News of the creation of an American open registry to be run out of the US Virgin Islands has not gone down well with a host of local maritime trade unions.
Splash reported last week on the plans for the new Caribbean flag to be run in partnership with the Northeast Maritime Institute (NMI), a private maritime college based in Massachusetts, which has previously overseen the running of the Dominica registry.
American labour organisations have been quick to hit out at the plans.
Top officials from six American maritime labour organisations issued a release yesterday opposing the creation of the open registry.
“Open registries exist so that shipowners can increase their profits by avoiding the same rules, regulations, tax obligations and manning requirements that attach to a national flag fleet.

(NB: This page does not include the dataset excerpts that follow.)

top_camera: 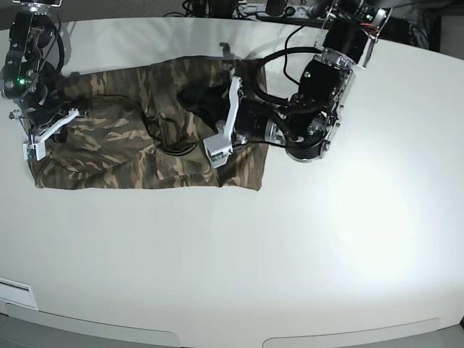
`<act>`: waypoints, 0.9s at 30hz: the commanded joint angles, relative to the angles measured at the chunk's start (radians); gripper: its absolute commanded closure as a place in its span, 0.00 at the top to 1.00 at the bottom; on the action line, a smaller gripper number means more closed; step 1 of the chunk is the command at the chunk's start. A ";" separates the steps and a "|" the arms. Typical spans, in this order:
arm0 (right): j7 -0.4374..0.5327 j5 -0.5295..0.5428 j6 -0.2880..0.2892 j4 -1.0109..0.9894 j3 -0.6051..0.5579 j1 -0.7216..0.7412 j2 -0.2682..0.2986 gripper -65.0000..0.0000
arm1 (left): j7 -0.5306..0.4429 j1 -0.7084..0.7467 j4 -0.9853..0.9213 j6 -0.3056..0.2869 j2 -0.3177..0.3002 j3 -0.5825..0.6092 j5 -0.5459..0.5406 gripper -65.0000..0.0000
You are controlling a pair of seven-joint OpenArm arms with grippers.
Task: Fold the T-shirt properly
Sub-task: 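Regrasp the folded layer with the left gripper and press it flat, then smooth the folded layer with the left gripper toward the right gripper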
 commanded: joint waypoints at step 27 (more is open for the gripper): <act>-0.085 0.003 0.011 -0.006 -0.008 -0.011 0.001 0.00 | -0.479 -0.074 -0.025 -0.012 -0.014 0.061 0.584 0.00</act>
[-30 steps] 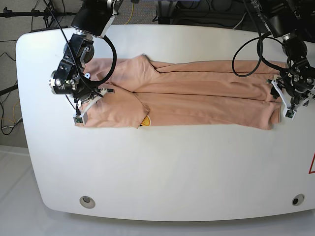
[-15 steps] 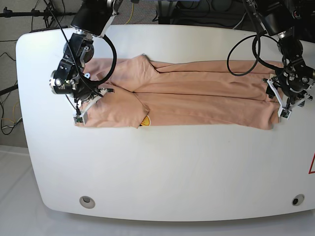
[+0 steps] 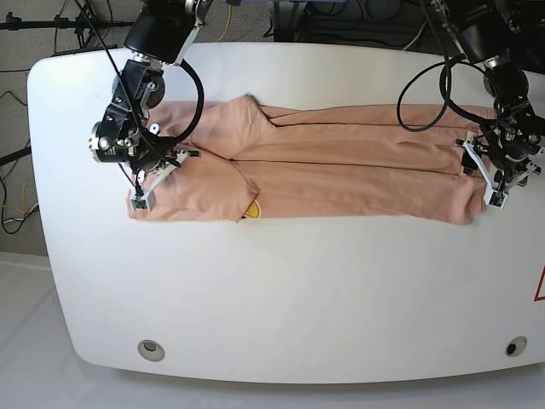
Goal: Fold the T-shirt properly
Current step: 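Lower the left gripper and pinch the shirt's end edge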
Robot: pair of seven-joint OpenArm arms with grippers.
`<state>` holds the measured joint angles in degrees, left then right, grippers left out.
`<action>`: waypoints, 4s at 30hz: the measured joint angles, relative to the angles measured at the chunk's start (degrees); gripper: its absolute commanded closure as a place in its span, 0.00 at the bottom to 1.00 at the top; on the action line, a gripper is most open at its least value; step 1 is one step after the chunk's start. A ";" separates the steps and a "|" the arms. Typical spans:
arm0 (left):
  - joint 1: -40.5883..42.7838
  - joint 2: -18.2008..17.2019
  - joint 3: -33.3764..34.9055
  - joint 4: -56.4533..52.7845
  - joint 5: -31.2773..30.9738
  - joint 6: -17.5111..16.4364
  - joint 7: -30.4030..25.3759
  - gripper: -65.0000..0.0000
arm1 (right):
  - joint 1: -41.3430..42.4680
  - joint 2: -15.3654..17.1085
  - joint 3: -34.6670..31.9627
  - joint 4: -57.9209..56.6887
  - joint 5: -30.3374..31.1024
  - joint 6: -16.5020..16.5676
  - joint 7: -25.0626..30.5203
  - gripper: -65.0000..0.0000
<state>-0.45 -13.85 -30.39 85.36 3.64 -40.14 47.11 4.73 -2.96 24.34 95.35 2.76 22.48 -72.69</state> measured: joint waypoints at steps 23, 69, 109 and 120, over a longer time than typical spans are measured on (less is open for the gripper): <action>-0.83 -0.15 -2.56 -1.90 -1.81 0.00 -0.04 0.38 | -1.07 -0.37 -0.39 0.66 -0.63 -0.04 -0.63 0.98; -3.78 -0.02 -4.83 -14.08 -7.30 0.24 -6.71 0.18 | -0.83 -0.22 -0.76 0.66 -1.11 -0.26 -0.61 0.99; -3.08 0.35 -3.67 -16.76 -24.11 0.42 -6.47 0.73 | -1.29 -0.24 -1.03 0.66 -1.49 -0.42 -1.42 0.99; -3.21 0.37 -3.74 -16.37 -22.36 0.42 -6.34 0.90 | -1.44 -0.26 -1.03 0.66 -1.49 -0.42 -1.51 0.99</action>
<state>-3.66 -13.47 -34.13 68.99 -18.72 -39.72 40.77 3.29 -3.22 23.31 96.01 1.28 22.06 -74.19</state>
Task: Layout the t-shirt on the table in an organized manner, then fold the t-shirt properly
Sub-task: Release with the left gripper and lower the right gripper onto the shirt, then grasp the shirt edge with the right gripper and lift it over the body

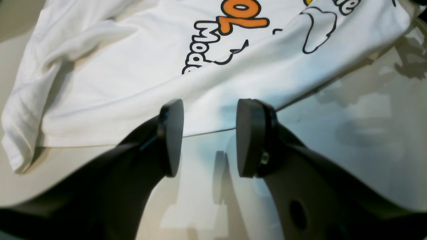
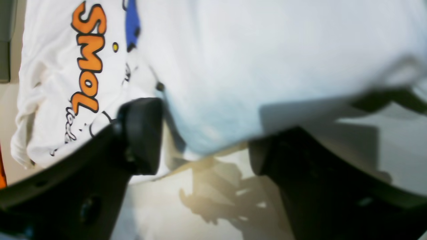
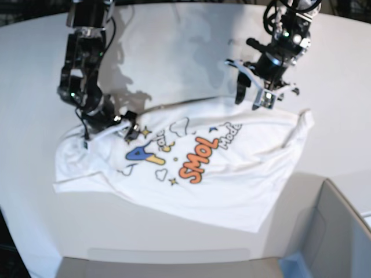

This latest effort is nothing more than an exercise in labor arbitrage designed to generate registry fees and to enrich foreign shipowners at the expense of American workers and America’s national interests,” the letter states, arguing that the creation of a second flag would decimate America’s national flag fleets to the point that they are no longer able to provide the requisite military security and logistical support.
The letter’s authors called on politicians and regulators to reject any suggestion that United States Virgin Islands-flag vessels be treated as if they are US-flag and US-crewed vessels for any purpose or for any program.
On the rationale for the new US open registry, a document by its backers takes aim at the established biggest names in the flag business.
“Fifty percent of the ships that traverse our international waterways are registered in just three jurisdictions – Panama, Liberia, and the Marshall Islands – where loosely enforced regulations and lack of due diligence and oversight has created enormous risk to the U.S. and global shipping industry and facilitated illicit activity on the high seas,” a report from the NMI’s Center for Ocean Policy and Economics states, adding: “The U.S. has traditionally supported the top three open international flag state regimes; however, they have since grown too large for true compliance oversight and lack the desire to provide genuine global law enforcement services. Many open international flag states have knowingly or unknowingly enabled much of the illicit and unsustainable practices seen on the high seas today. In some cases, flag states have turned a blind eye to further restrict the disruption of these practices, running contrary to the U.S.’s strategic interests. The long-term results are plainly visible in the supply-chain dysfunctionality that has occurred over the last year and other unruly behaviors by state actors that run contrary to a transparent and rules-based international order on the high seas.”